--- Your assignment ---
Among the lines below, copy exactly those from the one with "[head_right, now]" through the one with "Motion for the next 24", counting both ends.
*** Task material ***
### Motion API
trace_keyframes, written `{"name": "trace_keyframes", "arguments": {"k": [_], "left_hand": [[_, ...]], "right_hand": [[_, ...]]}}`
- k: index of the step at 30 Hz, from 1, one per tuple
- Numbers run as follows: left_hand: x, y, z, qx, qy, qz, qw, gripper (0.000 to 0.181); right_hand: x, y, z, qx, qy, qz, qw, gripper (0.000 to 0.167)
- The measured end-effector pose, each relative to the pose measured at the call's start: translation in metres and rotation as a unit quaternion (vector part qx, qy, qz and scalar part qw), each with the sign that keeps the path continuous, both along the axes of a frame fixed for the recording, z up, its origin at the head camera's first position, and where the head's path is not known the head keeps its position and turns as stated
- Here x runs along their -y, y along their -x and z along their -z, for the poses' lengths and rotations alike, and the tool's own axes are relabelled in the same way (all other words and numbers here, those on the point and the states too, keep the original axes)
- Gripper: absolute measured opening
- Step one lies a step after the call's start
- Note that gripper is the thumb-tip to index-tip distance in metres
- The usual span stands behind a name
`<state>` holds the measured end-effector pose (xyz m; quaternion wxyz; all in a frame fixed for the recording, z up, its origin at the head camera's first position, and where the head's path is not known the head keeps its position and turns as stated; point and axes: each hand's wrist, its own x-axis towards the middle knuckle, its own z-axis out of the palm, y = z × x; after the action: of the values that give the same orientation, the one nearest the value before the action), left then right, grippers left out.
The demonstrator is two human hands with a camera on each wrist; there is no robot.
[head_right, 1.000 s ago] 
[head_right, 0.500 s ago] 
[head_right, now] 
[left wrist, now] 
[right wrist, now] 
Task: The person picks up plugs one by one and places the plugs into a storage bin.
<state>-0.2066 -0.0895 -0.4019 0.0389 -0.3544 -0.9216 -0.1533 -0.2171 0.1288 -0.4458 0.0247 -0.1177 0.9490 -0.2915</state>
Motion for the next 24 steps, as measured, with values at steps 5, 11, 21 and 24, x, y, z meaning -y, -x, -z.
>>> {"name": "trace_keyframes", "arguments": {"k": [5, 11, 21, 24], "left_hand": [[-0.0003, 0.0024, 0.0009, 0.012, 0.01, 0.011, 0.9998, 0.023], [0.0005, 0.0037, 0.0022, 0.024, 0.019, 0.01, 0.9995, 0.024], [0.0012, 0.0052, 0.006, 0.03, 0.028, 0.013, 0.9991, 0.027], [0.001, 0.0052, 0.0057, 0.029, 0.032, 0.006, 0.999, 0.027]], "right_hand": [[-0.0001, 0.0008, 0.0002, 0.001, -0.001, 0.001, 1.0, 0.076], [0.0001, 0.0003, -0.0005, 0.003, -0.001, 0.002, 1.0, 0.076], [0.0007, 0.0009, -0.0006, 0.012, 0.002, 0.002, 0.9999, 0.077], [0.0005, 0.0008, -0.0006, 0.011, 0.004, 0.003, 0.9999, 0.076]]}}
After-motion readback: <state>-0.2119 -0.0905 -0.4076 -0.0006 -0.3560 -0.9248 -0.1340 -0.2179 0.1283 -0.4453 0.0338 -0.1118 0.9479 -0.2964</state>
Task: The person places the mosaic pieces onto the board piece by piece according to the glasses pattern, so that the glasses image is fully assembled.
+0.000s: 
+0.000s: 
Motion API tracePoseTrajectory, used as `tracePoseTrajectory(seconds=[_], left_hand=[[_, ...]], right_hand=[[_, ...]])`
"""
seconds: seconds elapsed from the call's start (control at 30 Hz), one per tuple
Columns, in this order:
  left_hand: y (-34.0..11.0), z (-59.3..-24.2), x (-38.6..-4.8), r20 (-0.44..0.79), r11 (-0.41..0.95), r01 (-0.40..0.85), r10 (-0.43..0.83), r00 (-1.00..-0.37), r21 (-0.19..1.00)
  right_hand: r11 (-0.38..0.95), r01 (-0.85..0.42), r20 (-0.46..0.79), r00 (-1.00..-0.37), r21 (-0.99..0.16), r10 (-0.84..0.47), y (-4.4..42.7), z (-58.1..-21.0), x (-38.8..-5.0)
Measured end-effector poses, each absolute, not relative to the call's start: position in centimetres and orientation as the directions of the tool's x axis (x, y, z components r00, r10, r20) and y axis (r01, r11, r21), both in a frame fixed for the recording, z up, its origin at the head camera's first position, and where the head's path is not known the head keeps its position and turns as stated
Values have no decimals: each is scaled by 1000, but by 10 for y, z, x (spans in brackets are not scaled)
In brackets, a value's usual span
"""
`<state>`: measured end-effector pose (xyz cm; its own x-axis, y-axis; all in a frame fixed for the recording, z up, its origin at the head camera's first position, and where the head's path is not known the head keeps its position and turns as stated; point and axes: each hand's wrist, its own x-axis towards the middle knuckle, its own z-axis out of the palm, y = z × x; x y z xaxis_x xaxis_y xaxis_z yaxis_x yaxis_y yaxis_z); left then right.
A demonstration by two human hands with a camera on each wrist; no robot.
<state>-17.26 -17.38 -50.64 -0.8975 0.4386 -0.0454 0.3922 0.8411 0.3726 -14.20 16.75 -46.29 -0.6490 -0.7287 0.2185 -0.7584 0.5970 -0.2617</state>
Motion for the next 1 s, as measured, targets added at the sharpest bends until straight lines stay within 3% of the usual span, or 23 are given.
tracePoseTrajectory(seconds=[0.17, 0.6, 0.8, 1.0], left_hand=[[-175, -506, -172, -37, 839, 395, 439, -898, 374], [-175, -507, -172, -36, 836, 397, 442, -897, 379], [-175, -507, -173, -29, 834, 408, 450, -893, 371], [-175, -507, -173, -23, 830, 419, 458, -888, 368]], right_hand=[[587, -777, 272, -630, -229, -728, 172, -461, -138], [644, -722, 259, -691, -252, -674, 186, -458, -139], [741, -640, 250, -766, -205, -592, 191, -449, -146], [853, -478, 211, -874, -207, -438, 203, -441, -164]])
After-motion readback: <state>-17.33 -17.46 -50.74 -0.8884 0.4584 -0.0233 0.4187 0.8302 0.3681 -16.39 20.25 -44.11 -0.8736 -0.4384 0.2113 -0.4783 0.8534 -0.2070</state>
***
--- Task answer ---
[head_right, now] 
[left wrist, now] 
[right wrist, now] 
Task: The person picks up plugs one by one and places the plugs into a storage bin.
<state>-0.2066 -0.0895 -0.4019 0.0389 -0.3544 -0.9216 -0.1533 -0.2171 0.1288 -0.4458 0.0247 -0.1177 0.9490 -0.2915</state>
Motion for the next 24 steps, as measured, with values at steps 5, 11, 21 and 24, x, y, z meaning -y, -x, -z.

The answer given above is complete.